A review that originally appeared in The Third Alternative #25:-
MISSION OF GRAVITY
Hal Clement
Gollancz pb, 203pp, £9.99
First published in 1953 and now reissued by Gollancz as one of their SF Collectors’ Editions, Clement’s novel with its use of scientific extrapolation has long been considered a genre classic and seminal work of hard SF.
The disk-shaped planet Mesklin, with gravity of 3g at the equator increasing to 700g at the poles, is being studied by humans, but their efforts are seriously hampered when a probe is lost in an area that’s inaccessible. The human’s only hope is to enlist the help of Mesklin’s dominant lifeform, intelligent amoeboid shaped aliens. With Charles Lackland guiding him from space, the trader Captain Barlennan and the crew of his ship Bre embark on a mission of recovery, en route tackling a variety of dangers and problems. But the wily Barlennan has an agenda of his own.
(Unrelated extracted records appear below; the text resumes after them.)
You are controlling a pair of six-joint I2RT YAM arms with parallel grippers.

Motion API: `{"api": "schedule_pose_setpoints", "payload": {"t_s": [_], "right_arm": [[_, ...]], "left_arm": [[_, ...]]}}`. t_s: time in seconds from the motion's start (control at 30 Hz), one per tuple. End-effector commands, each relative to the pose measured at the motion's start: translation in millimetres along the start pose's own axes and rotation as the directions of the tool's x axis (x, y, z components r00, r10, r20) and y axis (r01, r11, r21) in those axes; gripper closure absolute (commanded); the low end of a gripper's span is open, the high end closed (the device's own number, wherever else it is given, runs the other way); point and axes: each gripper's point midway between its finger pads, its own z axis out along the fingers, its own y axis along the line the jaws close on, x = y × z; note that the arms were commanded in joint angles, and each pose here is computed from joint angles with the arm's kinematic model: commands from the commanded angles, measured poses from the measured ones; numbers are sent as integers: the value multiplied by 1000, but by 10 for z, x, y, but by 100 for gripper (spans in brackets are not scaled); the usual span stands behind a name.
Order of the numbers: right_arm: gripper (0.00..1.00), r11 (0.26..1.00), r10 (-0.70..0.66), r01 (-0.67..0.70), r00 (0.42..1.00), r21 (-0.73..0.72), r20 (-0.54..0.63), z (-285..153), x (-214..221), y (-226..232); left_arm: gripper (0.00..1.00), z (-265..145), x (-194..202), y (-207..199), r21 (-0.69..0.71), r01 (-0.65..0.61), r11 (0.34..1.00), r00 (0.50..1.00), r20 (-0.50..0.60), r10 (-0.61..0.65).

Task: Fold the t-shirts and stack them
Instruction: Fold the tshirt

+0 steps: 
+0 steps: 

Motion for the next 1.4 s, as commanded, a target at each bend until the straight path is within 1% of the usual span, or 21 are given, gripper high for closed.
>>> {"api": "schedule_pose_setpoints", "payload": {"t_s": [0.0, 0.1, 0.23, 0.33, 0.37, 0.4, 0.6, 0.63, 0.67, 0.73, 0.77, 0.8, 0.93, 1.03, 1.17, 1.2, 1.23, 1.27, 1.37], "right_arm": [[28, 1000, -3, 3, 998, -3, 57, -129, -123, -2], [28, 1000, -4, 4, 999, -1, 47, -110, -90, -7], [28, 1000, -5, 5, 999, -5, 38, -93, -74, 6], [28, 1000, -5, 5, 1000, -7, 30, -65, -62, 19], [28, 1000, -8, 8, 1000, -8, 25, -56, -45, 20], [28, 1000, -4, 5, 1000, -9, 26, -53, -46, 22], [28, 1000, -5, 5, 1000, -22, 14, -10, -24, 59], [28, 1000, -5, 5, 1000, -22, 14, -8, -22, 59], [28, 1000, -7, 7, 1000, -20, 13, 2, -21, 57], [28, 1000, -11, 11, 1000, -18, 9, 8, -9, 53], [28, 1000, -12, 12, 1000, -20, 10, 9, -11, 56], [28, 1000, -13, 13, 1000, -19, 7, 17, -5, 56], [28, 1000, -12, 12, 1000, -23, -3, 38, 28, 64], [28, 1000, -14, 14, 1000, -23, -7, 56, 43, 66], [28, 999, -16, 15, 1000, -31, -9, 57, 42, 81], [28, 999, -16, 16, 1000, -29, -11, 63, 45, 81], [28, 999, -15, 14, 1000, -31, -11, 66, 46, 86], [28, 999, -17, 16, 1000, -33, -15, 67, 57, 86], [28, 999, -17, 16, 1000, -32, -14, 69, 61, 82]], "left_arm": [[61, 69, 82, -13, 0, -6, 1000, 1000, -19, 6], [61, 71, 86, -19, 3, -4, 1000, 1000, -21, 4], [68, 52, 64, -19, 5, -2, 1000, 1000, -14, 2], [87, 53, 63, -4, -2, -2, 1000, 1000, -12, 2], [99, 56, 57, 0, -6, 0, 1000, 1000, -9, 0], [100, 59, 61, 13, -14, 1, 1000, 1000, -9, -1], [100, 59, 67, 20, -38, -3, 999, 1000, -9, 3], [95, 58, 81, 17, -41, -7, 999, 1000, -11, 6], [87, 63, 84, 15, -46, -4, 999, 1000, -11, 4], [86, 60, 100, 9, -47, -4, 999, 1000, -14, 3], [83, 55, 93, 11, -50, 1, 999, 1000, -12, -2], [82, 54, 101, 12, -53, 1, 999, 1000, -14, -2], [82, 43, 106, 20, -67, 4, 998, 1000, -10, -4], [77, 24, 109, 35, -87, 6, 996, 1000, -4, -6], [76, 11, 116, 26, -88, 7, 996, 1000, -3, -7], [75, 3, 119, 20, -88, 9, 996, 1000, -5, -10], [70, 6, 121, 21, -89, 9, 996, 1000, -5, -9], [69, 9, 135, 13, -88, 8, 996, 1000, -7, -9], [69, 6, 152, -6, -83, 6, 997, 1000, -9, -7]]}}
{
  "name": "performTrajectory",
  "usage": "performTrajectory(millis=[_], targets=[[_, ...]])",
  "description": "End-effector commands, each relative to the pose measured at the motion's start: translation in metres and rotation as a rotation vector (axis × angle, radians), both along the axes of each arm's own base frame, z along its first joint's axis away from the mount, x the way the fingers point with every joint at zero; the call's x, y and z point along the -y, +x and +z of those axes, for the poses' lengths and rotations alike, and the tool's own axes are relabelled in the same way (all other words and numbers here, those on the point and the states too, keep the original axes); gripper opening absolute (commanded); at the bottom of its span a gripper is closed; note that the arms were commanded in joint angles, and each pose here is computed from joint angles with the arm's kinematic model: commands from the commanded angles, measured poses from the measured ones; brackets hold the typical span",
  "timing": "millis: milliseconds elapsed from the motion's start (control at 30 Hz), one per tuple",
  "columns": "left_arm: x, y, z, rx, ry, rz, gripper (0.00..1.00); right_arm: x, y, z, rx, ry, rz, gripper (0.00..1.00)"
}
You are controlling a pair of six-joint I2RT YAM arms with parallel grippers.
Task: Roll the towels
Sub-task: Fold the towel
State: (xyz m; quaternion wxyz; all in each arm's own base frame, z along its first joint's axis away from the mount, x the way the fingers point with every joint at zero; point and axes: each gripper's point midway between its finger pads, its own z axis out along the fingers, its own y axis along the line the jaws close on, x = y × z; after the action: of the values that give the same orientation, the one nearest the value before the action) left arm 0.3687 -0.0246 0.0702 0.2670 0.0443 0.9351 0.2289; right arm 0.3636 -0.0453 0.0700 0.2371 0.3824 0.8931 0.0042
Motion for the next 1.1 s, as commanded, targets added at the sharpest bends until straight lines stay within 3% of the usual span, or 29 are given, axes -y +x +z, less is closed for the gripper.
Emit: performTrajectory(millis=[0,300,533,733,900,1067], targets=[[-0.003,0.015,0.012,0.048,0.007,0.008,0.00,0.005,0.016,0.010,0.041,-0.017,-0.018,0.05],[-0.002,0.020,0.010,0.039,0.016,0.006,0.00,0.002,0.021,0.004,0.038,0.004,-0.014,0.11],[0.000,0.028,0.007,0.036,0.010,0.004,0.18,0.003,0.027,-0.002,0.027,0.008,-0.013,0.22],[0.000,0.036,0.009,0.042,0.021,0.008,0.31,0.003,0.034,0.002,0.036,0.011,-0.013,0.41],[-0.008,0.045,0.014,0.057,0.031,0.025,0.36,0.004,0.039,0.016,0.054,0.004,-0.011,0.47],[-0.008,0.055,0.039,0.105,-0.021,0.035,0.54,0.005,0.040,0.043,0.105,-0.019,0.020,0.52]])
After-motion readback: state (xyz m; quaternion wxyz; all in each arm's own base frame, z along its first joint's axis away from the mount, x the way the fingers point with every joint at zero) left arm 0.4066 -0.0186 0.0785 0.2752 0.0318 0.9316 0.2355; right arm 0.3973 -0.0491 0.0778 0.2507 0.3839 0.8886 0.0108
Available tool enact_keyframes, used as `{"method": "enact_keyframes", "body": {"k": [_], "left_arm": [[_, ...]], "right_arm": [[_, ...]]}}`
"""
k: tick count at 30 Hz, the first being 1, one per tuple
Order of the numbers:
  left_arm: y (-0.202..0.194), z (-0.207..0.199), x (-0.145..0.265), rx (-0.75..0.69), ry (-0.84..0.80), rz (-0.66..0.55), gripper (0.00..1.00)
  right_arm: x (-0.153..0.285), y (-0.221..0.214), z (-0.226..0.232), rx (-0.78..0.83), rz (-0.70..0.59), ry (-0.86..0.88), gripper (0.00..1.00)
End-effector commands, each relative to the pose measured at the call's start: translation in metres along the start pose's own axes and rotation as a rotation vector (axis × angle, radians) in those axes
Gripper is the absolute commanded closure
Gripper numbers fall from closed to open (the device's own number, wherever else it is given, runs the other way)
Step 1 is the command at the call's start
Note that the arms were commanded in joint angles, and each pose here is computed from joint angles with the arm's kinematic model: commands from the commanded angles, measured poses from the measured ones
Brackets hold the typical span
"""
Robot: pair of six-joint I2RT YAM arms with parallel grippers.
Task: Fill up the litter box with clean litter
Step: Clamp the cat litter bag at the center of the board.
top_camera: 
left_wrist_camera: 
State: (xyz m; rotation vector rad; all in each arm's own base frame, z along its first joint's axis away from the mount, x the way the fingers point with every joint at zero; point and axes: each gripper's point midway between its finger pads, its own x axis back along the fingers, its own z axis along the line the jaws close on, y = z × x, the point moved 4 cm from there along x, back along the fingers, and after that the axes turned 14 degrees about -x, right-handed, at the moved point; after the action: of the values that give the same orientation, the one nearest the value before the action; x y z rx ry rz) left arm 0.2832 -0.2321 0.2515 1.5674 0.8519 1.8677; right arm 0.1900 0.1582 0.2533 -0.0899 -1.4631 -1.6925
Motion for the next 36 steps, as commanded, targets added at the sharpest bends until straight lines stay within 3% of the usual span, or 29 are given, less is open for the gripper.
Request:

This book harks back to an earlier, more innocent age, when the Prime Directive was just a twinkle in Jean-Luc Picard’s eye and human ingenuity could be relied on to circumvent any obstacle. Clement’s prose is workmanlike rather than inspiring and much of the book seems unsophisticated by modern standards, but for all that there’s a certain pleasure in seeing him rigorously work out all the ramifications of Mesklin’s gravity fluctuations, from both human and alien perspectives. It sets the backdrop for an engrossing story of adversity overcome with renaissance ‘man’ Barlennan a particularly memorable character. A volume all SF readers are going to want on their shelves, if only for sentimental reasons, to catch of whiff of that long lost sensawunda.